→ What you should do
Your job is to return the whole listing unchanged while skipping its images.

[[ Material provided open ]]

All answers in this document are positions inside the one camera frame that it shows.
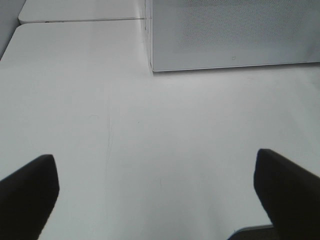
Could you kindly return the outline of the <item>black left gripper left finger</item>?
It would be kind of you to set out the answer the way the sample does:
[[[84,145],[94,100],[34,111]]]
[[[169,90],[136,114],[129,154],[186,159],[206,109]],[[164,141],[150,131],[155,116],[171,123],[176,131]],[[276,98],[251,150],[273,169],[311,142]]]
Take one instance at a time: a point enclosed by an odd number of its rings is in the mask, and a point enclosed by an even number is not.
[[[37,240],[60,192],[54,156],[44,154],[0,181],[0,238]]]

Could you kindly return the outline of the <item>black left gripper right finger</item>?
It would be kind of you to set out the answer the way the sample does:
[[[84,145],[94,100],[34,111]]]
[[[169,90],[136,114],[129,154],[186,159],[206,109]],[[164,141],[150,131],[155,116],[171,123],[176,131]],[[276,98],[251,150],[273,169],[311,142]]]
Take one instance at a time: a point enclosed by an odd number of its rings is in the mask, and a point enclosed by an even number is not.
[[[271,149],[260,149],[253,185],[280,239],[320,238],[318,176]]]

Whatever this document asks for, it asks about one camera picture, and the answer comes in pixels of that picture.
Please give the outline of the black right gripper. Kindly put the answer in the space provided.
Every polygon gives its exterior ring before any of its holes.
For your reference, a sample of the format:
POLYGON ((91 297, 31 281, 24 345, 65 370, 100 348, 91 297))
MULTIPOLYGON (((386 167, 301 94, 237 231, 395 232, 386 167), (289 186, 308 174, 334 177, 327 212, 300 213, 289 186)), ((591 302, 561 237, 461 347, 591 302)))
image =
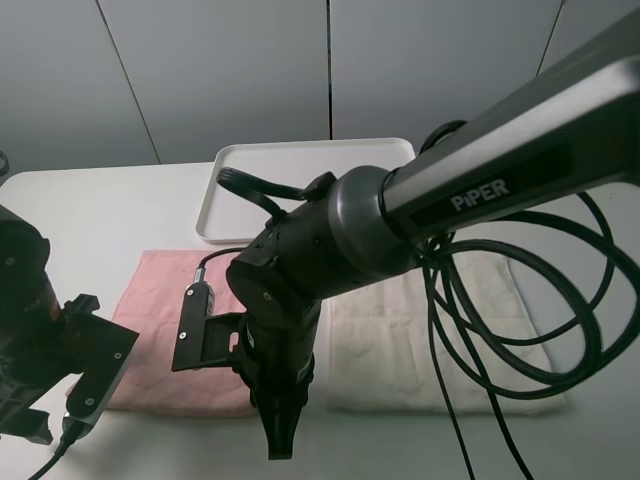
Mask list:
POLYGON ((281 303, 272 294, 241 295, 238 357, 267 439, 269 460, 290 460, 313 380, 320 302, 281 303))

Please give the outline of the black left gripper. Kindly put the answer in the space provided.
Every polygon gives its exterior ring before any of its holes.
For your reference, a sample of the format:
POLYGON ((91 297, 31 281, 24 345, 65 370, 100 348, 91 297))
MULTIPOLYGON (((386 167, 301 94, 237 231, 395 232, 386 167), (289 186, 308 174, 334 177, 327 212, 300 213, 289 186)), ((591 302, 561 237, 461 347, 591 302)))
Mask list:
POLYGON ((76 319, 34 323, 1 321, 1 432, 31 443, 53 441, 49 413, 32 405, 65 377, 80 371, 70 346, 76 319))

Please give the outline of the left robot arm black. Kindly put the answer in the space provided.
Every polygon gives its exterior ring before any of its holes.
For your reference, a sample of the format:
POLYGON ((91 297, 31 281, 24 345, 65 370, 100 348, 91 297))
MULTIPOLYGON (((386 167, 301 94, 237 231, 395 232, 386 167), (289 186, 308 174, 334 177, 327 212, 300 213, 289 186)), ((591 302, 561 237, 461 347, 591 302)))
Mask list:
POLYGON ((1 208, 1 432, 49 445, 49 414, 32 405, 81 370, 69 319, 46 264, 50 243, 31 224, 1 208))

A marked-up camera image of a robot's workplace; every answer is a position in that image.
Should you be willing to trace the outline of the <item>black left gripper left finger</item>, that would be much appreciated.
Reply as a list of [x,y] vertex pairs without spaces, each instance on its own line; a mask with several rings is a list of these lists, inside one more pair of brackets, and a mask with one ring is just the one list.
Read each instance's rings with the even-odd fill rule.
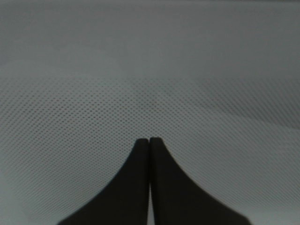
[[149,206],[148,139],[138,139],[114,178],[61,225],[145,225]]

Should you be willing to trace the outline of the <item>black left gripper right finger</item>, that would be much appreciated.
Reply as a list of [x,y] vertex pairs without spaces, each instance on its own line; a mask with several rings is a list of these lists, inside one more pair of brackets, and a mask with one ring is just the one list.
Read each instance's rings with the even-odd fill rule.
[[157,225],[250,224],[191,180],[159,137],[150,138],[150,186]]

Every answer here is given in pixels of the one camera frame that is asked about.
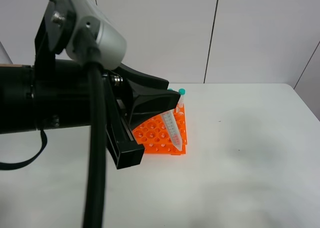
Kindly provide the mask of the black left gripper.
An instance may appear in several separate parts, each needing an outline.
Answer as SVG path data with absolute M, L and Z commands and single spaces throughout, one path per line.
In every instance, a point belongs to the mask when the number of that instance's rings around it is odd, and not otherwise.
M 107 70 L 94 61 L 79 64 L 66 51 L 54 54 L 48 47 L 45 20 L 40 24 L 34 43 L 33 102 L 38 127 L 51 129 L 56 123 L 63 128 L 88 124 L 89 86 L 85 72 L 91 65 L 97 65 L 104 86 L 107 147 L 118 169 L 140 164 L 145 149 L 133 139 L 132 130 L 148 119 L 174 109 L 181 97 L 179 92 L 167 89 L 168 80 L 139 72 L 124 64 Z M 118 77 L 145 86 L 133 90 L 128 123 L 121 113 L 118 99 L 127 101 L 132 91 L 116 81 Z

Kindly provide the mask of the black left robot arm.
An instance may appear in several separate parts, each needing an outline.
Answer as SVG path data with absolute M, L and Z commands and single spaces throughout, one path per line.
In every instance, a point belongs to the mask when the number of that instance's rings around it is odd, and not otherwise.
M 2 134 L 87 126 L 90 124 L 88 76 L 76 62 L 58 60 L 49 51 L 41 23 L 35 37 L 35 64 L 1 65 Z M 133 130 L 174 109 L 180 95 L 167 80 L 120 65 L 101 75 L 106 106 L 107 149 L 117 169 L 140 164 L 145 148 Z

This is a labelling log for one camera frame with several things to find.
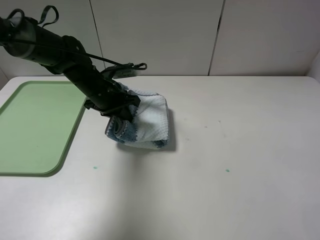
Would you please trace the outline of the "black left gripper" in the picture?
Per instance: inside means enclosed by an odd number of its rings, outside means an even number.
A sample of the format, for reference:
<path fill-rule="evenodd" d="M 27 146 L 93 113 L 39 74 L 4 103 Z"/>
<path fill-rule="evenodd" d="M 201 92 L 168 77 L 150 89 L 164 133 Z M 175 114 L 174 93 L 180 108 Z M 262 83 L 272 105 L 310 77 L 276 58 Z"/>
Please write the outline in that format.
<path fill-rule="evenodd" d="M 111 66 L 100 72 L 95 66 L 85 66 L 83 72 L 86 80 L 83 84 L 83 93 L 91 101 L 87 106 L 99 111 L 101 115 L 116 116 L 131 122 L 134 117 L 130 106 L 138 107 L 140 98 L 124 90 L 118 82 L 113 80 L 115 71 L 121 69 L 126 68 Z"/>

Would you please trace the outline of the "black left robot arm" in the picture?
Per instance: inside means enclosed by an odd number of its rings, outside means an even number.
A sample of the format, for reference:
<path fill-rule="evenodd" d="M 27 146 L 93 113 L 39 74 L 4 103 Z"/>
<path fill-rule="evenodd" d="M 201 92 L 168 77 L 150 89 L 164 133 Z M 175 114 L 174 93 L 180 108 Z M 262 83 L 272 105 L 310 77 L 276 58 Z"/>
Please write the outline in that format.
<path fill-rule="evenodd" d="M 79 40 L 59 36 L 24 15 L 14 16 L 21 12 L 15 9 L 0 20 L 0 45 L 9 55 L 37 63 L 54 75 L 64 75 L 87 97 L 87 109 L 104 117 L 133 120 L 130 108 L 138 107 L 140 99 L 114 81 L 111 72 L 98 71 Z"/>

[[ Material provided closed ]]

→ Task response
All answers in this document are positions inside the one camera frame that it shows.
Could you kindly return the outline of the <item>black left gripper left finger</item>?
It would be kind of you to set out the answer the way the sample does:
[[[84,145],[94,100],[34,111]]]
[[[169,90],[136,114],[129,154],[186,159],[206,109]],[[164,141],[150,131],[155,116],[171,123],[176,131]],[[276,98],[251,150],[273,169],[311,142]]]
Take one instance at a time: a point enclosed by an odd number of its rings is in the mask, and a point enclosed by an even number is not.
[[[37,240],[60,192],[54,156],[44,154],[0,181],[0,238]]]

Could you kindly return the outline of the <item>black left gripper right finger</item>?
It would be kind of you to set out the answer the way the sample does:
[[[84,145],[94,100],[34,111]]]
[[[169,90],[136,114],[129,154],[186,159],[206,109]],[[164,141],[150,131],[155,116],[171,123],[176,131]],[[276,98],[251,150],[273,169],[311,142]]]
Take one instance at a time: a point enclosed by an odd number of its rings is in the mask, and a point enclosed by an even number is not.
[[[271,149],[260,149],[253,185],[280,239],[320,238],[318,176]]]

Whatever this document asks for, it asks about one camera picture, and the answer comes in pixels of that picture.
Please give the outline of the black right gripper. Kindly put the answer in the space provided.
Every polygon gives its exterior ring before any of its holes.
For your reference, a sample of the format:
POLYGON ((91 297, 31 281, 24 345, 65 370, 100 348, 91 297))
MULTIPOLYGON (((386 167, 301 94, 237 231, 395 232, 386 167), (289 186, 308 174, 334 177, 327 212, 300 213, 289 186)), ((591 302, 561 237, 461 347, 591 302)))
image =
Mask list:
POLYGON ((281 303, 272 294, 241 295, 238 357, 267 439, 269 460, 290 460, 313 380, 320 302, 281 303))

Please give the outline of the black left gripper. Kindly put the answer in the space provided.
Every polygon gives its exterior ring before any of its holes.
For your reference, a sample of the format:
POLYGON ((91 297, 31 281, 24 345, 65 370, 100 348, 91 297))
MULTIPOLYGON (((386 167, 301 94, 237 231, 395 232, 386 167), (289 186, 308 174, 334 177, 327 212, 300 213, 289 186)), ((591 302, 561 237, 461 347, 591 302)))
Mask list:
POLYGON ((76 319, 34 323, 1 321, 1 432, 31 443, 53 441, 49 413, 32 405, 65 377, 80 371, 70 346, 76 319))

Please give the outline of the left robot arm black. Kindly put the answer in the space provided.
Every polygon gives its exterior ring before any of its holes.
For your reference, a sample of the format:
POLYGON ((91 297, 31 281, 24 345, 65 370, 100 348, 91 297))
MULTIPOLYGON (((386 167, 301 94, 237 231, 395 232, 386 167), (289 186, 308 174, 334 177, 327 212, 300 213, 289 186)), ((591 302, 561 237, 461 347, 591 302)))
Mask list:
POLYGON ((1 208, 1 432, 49 445, 49 414, 32 405, 81 370, 69 319, 46 264, 50 243, 31 224, 1 208))

A marked-up camera image of a robot's workplace; every answer is a position in that image.
Should you be willing to trace the outline of the <item>black left gripper left finger</item>, that would be much appreciated.
Reply as a list of [x,y] vertex pairs without spaces, each instance on its own line; a mask with several rings is a list of these lists, inside one more pair of brackets, and a mask with one ring is just the one list.
Read each instance's rings with the even-odd fill rule.
[[149,206],[148,139],[138,139],[114,178],[61,225],[145,225]]

Should you be willing to trace the outline of the <item>black left gripper right finger</item>, that would be much appreciated.
Reply as a list of [x,y] vertex pairs without spaces, each instance on its own line; a mask with several rings is a list of these lists, inside one more pair of brackets, and a mask with one ring is just the one list.
Read each instance's rings with the even-odd fill rule.
[[157,225],[250,224],[191,180],[159,137],[150,138],[150,186]]

Every answer here is given in pixels of the one camera frame that is asked about.
Kindly provide the mask of the black left gripper.
An instance may appear in several separate parts, each needing an outline.
Answer as SVG path data with absolute M, L and Z commands and single spaces throughout, one path per line.
In every instance, a point belongs to the mask when the number of that instance's rings around it is odd, and not otherwise.
M 107 70 L 94 61 L 79 64 L 66 51 L 54 54 L 48 47 L 45 20 L 40 24 L 34 43 L 33 102 L 38 127 L 51 129 L 56 123 L 63 128 L 88 124 L 89 86 L 85 72 L 91 65 L 97 65 L 104 86 L 107 147 L 118 169 L 140 164 L 145 149 L 133 139 L 132 130 L 148 119 L 174 109 L 181 97 L 179 92 L 167 89 L 168 80 L 139 72 L 124 64 Z M 118 77 L 145 86 L 133 90 L 128 123 L 121 113 L 118 99 L 127 101 L 132 91 L 116 81 Z

Kindly provide the mask of the black left robot arm.
An instance may appear in several separate parts, each needing an outline.
Answer as SVG path data with absolute M, L and Z commands and single spaces throughout, one path per line.
In every instance, a point belongs to the mask when the number of that instance's rings around it is odd, and not otherwise.
M 2 134 L 87 126 L 90 124 L 88 76 L 76 62 L 58 60 L 49 51 L 41 23 L 35 37 L 35 64 L 1 65 Z M 133 130 L 174 109 L 180 95 L 167 80 L 120 65 L 101 75 L 106 106 L 107 149 L 117 169 L 140 164 L 145 148 Z

This is a labelling log for one camera frame with several things to find.
Would you please trace the outline of the "black left gripper" in the picture?
Per instance: inside means enclosed by an odd number of its rings, outside means an even number.
A sample of the format, for reference:
<path fill-rule="evenodd" d="M 27 146 L 93 113 L 39 74 L 4 103 Z"/>
<path fill-rule="evenodd" d="M 201 92 L 168 77 L 150 89 L 164 133 Z M 175 114 L 174 93 L 180 108 Z M 262 83 L 272 105 L 310 77 L 276 58 Z"/>
Please write the outline in that format.
<path fill-rule="evenodd" d="M 111 66 L 100 72 L 95 66 L 85 66 L 83 72 L 86 80 L 83 84 L 83 93 L 91 101 L 87 106 L 99 111 L 101 115 L 116 116 L 131 122 L 134 117 L 130 106 L 138 107 L 140 98 L 124 90 L 118 82 L 113 80 L 115 71 L 121 69 L 126 68 Z"/>

Would you please trace the outline of the "black left robot arm" in the picture?
Per instance: inside means enclosed by an odd number of its rings, outside means an even number.
A sample of the format, for reference:
<path fill-rule="evenodd" d="M 27 146 L 93 113 L 39 74 L 4 103 Z"/>
<path fill-rule="evenodd" d="M 201 92 L 168 77 L 150 89 L 164 133 Z M 175 114 L 174 93 L 180 108 Z M 262 83 L 272 105 L 310 77 L 276 58 Z"/>
Please write the outline in that format.
<path fill-rule="evenodd" d="M 79 40 L 59 36 L 24 15 L 14 16 L 21 12 L 15 9 L 0 20 L 0 45 L 9 55 L 37 63 L 54 75 L 64 75 L 87 97 L 87 109 L 104 117 L 133 120 L 130 108 L 138 107 L 140 99 L 114 81 L 111 72 L 98 71 Z"/>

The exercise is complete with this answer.